What this task involves:
The listing below needs to be copied in full, exactly.

Material to process:
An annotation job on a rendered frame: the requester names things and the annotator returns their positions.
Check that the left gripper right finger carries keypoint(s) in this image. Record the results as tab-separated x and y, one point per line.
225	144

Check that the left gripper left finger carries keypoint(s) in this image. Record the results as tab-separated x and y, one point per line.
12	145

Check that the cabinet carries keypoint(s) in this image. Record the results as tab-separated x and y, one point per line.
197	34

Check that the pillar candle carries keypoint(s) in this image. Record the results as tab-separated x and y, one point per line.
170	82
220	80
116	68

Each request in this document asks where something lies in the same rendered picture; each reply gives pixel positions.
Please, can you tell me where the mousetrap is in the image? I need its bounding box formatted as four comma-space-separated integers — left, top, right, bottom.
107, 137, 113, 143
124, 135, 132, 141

Expected answer:
An annotation job on a rendered frame: the requester names things and the annotator returns their positions.
Check that the left gripper right finger carries keypoint(s) in this image. Record the results as tab-separated x and y, one point per line.
225	144

Check that the left gripper left finger carries keypoint(s) in this image. Record the results as tab-separated x and y, one point per line.
12	145

Check that the cabinet carries keypoint(s) in this image. Record the results as tab-separated x and y, one point per line.
197	34

Check that the pillar candle carries keypoint(s) in this image. Record the results as tab-separated x and y, one point per line.
170	82
220	80
116	68

Each request in this document asks where something lies in the same rendered picture; each reply gives pixel positions.
Please, can you tell me where the mousetrap is in the image? I need its bounding box formatted as four comma-space-separated integers — left, top, right, bottom.
107, 137, 113, 143
124, 135, 132, 141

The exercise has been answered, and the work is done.